Why do blood-sport enthusiasts continue to hunt foxes contrary to the law of the land? And are they so selective in the laws they ignore or uphold, bearing in mind that we live in a democracy in this green and pleasant land of ours?

According to my reckoning (and the overwhelming will of Parliament) the anachronism that is hunting with hounds is illegal and anyone found flouting the main tenets of the Hunting Act is breaking the law, it's as simple as that.

Now, the answers to the questions I asked above can be summed up in one word - arrogance.

The arrogance born of the hunting fraternity's centuries-old tradition of thinking and believing that the countryside and everything in it (people and wildlife) belongs to them, to do with as they wish. Indeed this feudal thinking still prevails in the minds of the hunting hierarchy even today.

It's in the blood you know, in more ways than one. Meanwhile, the rest of us (the majority) have become more civilised and more thoughtful about the countryside, its people and its wildlife.

And so the time has come for the hunters to be brought to book for their generations of abuse to man and beast!

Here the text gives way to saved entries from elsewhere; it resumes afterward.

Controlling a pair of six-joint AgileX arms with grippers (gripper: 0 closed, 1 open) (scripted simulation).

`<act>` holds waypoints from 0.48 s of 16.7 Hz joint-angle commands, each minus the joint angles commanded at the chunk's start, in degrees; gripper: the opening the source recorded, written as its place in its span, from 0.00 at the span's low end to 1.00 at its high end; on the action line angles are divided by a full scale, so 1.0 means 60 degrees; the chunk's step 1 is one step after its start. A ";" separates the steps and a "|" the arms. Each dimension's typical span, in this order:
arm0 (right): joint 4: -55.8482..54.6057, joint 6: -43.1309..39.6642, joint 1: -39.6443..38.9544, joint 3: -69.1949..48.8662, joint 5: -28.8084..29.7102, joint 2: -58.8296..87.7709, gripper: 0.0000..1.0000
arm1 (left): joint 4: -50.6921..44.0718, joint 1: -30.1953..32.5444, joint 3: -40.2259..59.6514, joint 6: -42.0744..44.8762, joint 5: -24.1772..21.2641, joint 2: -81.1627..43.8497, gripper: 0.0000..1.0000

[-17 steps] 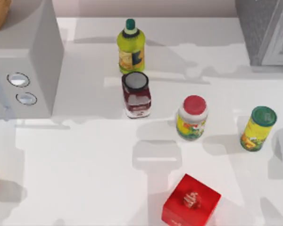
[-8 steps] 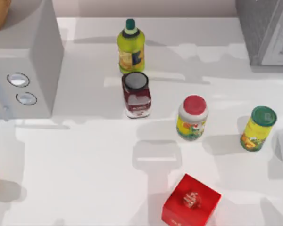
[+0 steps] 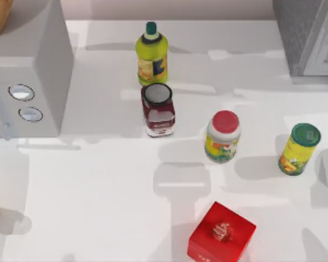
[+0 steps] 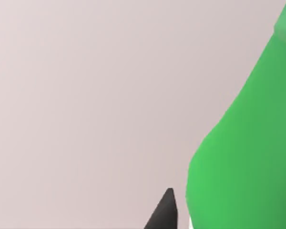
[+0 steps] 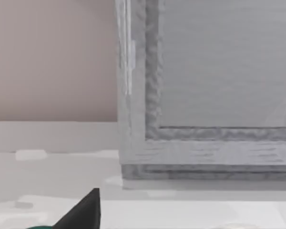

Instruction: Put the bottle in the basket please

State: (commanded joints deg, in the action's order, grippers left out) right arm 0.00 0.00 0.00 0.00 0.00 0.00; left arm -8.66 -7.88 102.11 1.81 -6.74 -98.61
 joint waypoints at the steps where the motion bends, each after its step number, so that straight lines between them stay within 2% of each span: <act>1: 0.0000 0.0000 0.0000 0.0000 0.0000 0.0000 1.00 | 0.0000 0.0000 0.0000 0.0000 0.0000 0.0000 0.08; 8: 0.0000 0.0000 0.0000 0.0000 0.0000 0.0000 1.00 | 0.0000 0.0000 0.0000 0.0000 0.0000 0.0000 0.60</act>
State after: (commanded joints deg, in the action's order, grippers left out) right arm 0.00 0.00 0.00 0.00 0.00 0.00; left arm -8.66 -7.88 102.11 1.81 -6.74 -98.61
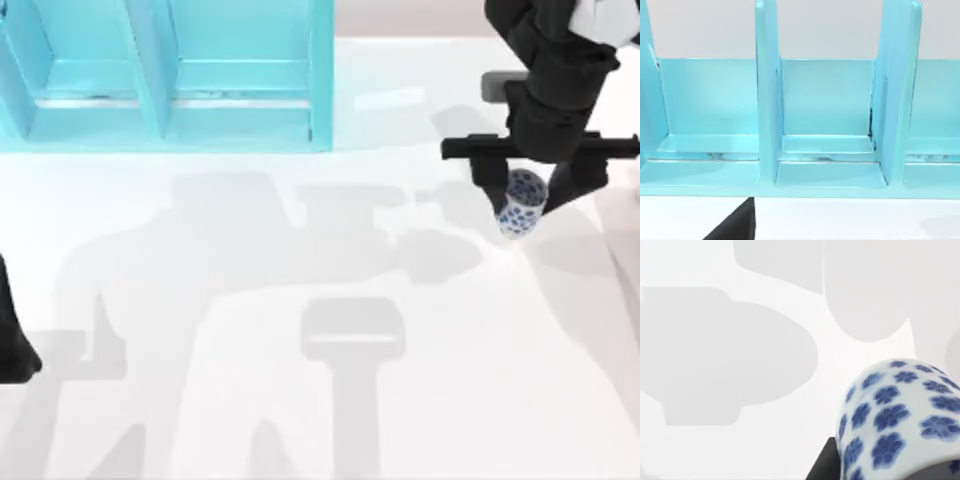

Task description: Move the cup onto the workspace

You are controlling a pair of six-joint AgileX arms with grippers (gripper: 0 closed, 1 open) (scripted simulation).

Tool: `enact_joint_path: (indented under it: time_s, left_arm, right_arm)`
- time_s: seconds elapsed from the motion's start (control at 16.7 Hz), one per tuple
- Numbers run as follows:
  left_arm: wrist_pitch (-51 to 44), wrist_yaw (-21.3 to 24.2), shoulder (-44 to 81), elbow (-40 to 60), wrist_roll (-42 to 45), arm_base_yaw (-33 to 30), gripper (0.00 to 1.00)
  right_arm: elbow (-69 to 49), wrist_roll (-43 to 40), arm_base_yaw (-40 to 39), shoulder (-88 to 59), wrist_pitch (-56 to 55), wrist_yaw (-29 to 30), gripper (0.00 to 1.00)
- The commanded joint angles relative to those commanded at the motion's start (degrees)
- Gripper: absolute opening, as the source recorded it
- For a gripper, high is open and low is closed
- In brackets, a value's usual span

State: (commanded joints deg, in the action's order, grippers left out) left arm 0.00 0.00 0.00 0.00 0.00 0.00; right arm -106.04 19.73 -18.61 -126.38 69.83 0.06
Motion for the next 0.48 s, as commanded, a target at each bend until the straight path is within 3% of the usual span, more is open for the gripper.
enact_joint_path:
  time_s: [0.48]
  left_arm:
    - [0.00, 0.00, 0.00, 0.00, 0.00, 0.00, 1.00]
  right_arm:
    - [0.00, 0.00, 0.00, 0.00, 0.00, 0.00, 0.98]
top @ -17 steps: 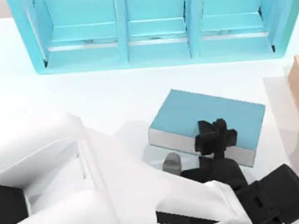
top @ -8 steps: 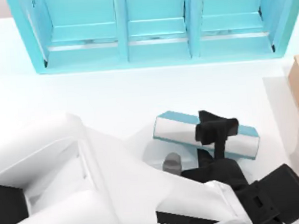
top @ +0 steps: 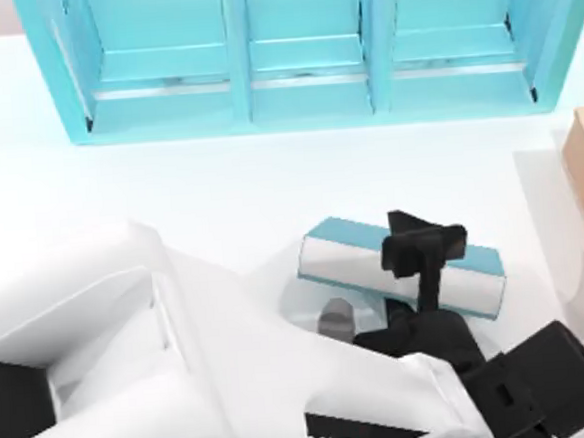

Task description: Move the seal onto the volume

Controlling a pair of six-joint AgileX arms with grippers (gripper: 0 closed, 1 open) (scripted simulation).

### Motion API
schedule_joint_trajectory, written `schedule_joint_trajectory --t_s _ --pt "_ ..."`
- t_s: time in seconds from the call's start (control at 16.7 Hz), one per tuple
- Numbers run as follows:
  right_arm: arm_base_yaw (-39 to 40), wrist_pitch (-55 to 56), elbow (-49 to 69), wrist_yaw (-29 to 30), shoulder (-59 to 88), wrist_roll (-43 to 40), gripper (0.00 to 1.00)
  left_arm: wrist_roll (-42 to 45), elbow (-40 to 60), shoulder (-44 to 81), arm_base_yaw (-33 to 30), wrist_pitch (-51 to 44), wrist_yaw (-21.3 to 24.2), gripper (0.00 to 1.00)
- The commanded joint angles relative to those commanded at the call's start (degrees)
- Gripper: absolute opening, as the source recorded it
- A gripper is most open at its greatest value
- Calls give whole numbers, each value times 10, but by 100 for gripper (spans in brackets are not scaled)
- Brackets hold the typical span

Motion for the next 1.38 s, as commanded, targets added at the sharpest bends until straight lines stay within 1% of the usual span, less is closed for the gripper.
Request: schedule_joint_trajectory --t_s 0.18,0.36,0.48,0.66,0.84,1.02,1.2,1.38 --pt "0 0 0 0 0 0 100 -37 12 10 -19 -37 -6 100" --pt "0 0 0 0 0 0 100 -128 37 30 -56 -129 -14 100" --pt "0 0 0 0 0 0 100 -214 58 46 -84 -219 -18 100" --pt "0 0 0 0 0 0 100 -364 93 67 -126 -389 -18 100" --pt "0 0 0 0 0 0 100 -516 129 83 -164 -565 -13 100" --pt "0 0 0 0 0 0 100 -646 160 92 -195 -707 -5 100" --pt "0 0 0 0 0 0 100 -731 182 95 -215 -795 1 100" --pt "0 0 0 0 0 0 100 -764 190 95 -224 -829 4 100"
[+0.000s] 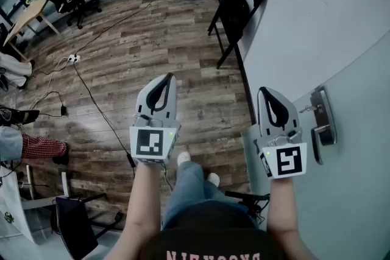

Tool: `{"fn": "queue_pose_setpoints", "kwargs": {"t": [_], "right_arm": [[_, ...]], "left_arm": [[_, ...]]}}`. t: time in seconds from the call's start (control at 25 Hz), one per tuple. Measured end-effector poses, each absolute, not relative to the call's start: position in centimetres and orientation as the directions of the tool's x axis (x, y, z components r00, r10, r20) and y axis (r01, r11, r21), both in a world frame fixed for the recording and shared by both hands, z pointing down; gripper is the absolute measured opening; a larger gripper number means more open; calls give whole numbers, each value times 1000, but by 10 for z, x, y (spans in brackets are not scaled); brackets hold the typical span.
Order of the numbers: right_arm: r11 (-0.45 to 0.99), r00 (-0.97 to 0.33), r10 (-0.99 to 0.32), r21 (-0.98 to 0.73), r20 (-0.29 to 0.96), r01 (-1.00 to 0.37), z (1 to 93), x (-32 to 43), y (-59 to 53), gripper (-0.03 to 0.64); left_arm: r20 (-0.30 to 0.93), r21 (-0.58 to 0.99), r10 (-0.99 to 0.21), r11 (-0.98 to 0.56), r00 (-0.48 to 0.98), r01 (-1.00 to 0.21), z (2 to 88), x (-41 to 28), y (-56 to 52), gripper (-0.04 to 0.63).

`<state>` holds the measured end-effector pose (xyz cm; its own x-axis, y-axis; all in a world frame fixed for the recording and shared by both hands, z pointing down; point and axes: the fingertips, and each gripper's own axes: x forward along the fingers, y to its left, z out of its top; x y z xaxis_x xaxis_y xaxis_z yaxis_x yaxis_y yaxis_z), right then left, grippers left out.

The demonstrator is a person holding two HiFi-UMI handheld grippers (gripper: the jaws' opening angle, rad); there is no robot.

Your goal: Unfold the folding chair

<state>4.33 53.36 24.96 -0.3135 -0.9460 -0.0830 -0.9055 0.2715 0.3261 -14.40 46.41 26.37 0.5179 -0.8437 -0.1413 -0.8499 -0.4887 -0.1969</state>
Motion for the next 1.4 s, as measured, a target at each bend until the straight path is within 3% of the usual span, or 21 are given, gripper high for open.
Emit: {"fn": "queue_pose_setpoints", "kwargs": {"t": [0.32,0.56,0.6,0.64,0.68,0.76,1.4], "right_arm": [[318,-337,-939,212,-62,-924,260,53,594,0],[252,-269,-960,175,-81,-952,253,67,605,10],[270,-283,-957,160,-64,-950,257,66,604,184],[286,-296,-954,147,-49,-947,260,65,603,386],[291,-299,-954,140,-40,-947,264,65,602,455],[268,-275,-961,140,-35,-953,268,70,602,561],[263,-269,-963,189,-5,-946,272,71,586,575]], "left_arm": [[-82,-212,-844,-505,530,-837,275,-132,521,0],[-55,-237,-859,-484,509,-842,275,-129,534,1],[-51,-221,-860,-486,508,-846,277,-128,535,102],[-46,-200,-861,-489,507,-849,279,-126,534,336],[-42,-178,-864,-487,501,-855,281,-125,534,516],[-39,-146,-882,-461,470,-875,284,-127,533,571],[-46,-132,-902,-420,429,-898,275,-131,523,572]]}}
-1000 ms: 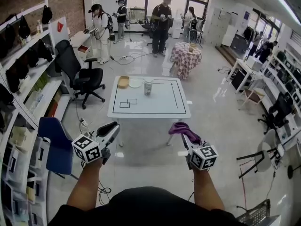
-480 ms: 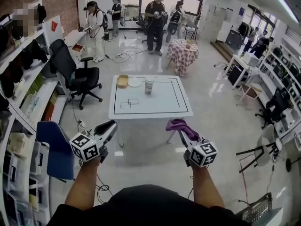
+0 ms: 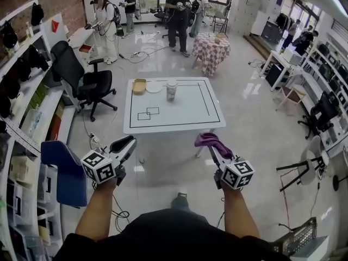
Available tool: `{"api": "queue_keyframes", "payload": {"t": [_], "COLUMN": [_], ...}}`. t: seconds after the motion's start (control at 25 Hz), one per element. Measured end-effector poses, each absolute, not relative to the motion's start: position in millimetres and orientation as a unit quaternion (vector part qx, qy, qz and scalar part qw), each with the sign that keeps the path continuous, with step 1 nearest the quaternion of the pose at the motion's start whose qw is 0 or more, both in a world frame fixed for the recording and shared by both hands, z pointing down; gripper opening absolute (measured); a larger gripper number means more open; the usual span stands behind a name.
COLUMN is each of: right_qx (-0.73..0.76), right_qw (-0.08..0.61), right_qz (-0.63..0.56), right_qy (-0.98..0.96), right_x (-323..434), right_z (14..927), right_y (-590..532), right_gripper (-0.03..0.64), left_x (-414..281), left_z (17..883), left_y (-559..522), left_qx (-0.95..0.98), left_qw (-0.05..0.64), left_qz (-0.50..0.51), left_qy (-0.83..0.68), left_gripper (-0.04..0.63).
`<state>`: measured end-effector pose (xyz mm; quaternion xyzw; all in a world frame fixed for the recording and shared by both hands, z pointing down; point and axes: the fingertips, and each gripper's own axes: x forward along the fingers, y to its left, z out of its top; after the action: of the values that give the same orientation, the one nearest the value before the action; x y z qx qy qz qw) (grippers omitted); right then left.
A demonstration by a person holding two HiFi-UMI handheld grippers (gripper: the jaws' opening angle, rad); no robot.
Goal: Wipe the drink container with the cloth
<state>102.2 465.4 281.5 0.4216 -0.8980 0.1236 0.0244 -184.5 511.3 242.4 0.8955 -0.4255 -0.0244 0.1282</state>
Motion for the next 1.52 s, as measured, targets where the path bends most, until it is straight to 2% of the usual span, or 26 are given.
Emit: {"api": "queue_keyframes", "payload": {"t": [0.36, 0.88, 1.52], "right_qx": [0.411, 0.387, 0.332], "right_qw": [0.023, 0.039, 0.071], "right_qz": [0.153, 0.17, 0.184], "right_qy": [-0.898, -0.906, -0.923], "right_x": [123, 158, 151], "right_z": [311, 317, 344], "right_y": [366, 189, 74], "right_gripper": [0.078, 0.078, 0.078], "left_x": [-166, -122, -118], "left_z": [258, 238, 260], "left_y": [424, 267, 190], "left_qx": [0.885, 0.872, 0.838], "left_qw": [0.145, 0.137, 0.158], "left_qz": [0.003, 0.009, 0.009], "left_qy": [-0.442, -0.47, -0.521], "left_gripper": [0.083, 0.083, 0.083]}}
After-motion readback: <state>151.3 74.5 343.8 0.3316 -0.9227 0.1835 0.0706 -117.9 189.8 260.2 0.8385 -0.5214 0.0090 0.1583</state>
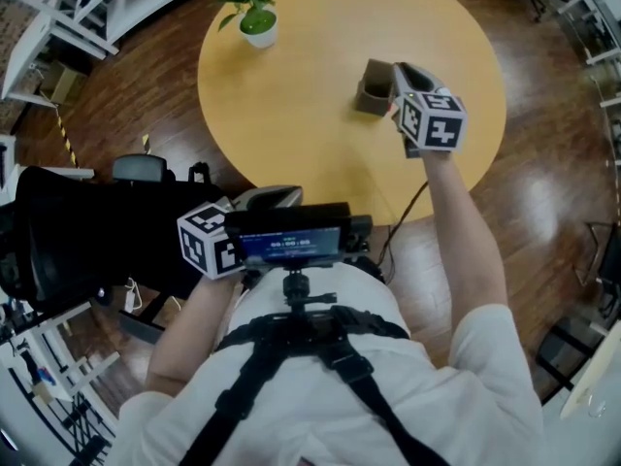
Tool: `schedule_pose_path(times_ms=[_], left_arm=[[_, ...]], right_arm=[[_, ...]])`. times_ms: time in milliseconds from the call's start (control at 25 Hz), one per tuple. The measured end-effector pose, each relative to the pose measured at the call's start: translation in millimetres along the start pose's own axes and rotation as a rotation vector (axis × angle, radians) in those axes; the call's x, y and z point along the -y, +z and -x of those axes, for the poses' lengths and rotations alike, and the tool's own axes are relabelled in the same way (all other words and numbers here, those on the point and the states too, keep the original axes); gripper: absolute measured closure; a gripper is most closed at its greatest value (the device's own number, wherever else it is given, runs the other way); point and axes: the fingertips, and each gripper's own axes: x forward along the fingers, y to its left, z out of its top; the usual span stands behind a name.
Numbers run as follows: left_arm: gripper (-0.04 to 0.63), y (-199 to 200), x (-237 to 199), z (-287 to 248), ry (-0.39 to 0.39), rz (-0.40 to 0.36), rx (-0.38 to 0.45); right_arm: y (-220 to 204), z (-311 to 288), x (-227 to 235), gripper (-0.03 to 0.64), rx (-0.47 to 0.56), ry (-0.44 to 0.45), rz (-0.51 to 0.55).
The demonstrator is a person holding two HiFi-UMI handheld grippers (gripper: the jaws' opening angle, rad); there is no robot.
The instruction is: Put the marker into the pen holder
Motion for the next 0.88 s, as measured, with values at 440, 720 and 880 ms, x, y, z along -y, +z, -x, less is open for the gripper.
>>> schedule_pose_path(times_ms=[440,720,880], left_arm=[[0.601,3.5,-4.2,-3.0,0.041,0.047,0.006],[0.601,1.2,-8.5,-1.0,0.048,0.063,-0.005],[0.601,2.4,-9.3,-5.0,0.031,0.057,-0.015]], right_arm=[[9.1,-43.5,12.1,0.561,0.069,-0.039,-0.027],[-24.9,-41.1,9.1,0.561,0.039,-0.129,-0.02],[-60.6,-46.7,2.7,0.561,-0.054,-0.135,-0.02]])
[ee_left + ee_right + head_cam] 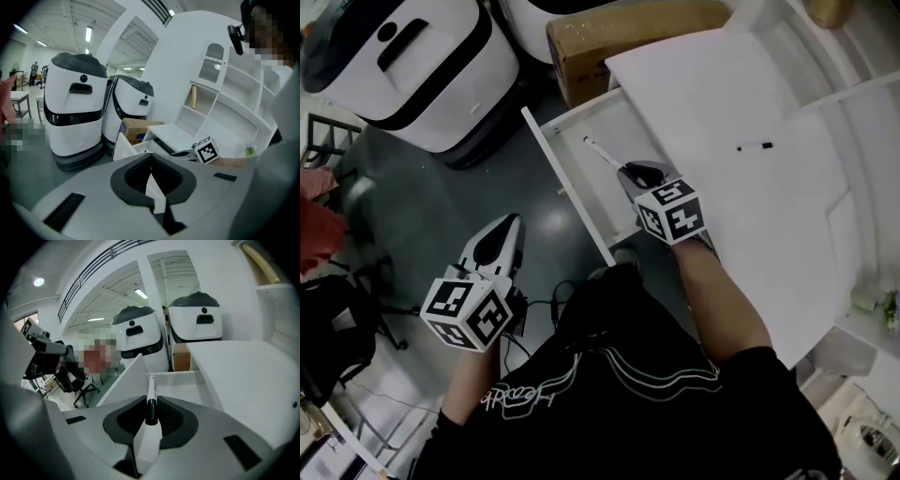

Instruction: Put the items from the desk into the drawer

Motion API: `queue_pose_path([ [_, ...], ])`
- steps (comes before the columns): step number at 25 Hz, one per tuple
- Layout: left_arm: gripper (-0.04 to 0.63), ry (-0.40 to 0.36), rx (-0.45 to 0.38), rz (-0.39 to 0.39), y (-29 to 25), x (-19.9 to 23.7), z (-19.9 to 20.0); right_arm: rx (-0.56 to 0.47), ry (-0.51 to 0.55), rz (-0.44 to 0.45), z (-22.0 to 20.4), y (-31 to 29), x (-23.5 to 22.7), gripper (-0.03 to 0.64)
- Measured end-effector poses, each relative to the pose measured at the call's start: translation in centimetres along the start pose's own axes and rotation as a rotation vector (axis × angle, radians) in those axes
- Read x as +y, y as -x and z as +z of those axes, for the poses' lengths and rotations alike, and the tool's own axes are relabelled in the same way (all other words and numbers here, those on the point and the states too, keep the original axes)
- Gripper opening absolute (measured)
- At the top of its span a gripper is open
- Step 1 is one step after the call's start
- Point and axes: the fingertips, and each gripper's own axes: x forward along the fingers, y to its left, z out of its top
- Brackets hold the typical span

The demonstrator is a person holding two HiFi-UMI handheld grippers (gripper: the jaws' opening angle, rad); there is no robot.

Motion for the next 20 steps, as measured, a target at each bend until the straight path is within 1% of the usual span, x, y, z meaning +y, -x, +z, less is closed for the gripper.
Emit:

The League Against Cruel Sports has already had a successful prosecution against a huntsman and are following up other hunting misdemeanours through its excellent and praiseworthy hunt monitor scheme.

The silent majority is sick of this minority of cruel and arrogant people pretending to be the victims, not the perpetrators, of barbaric acts.

I urge anyone who witnesses their local hunt breaking the law to report it to the appropriate authorities. The countryside belongs to the many, not the few!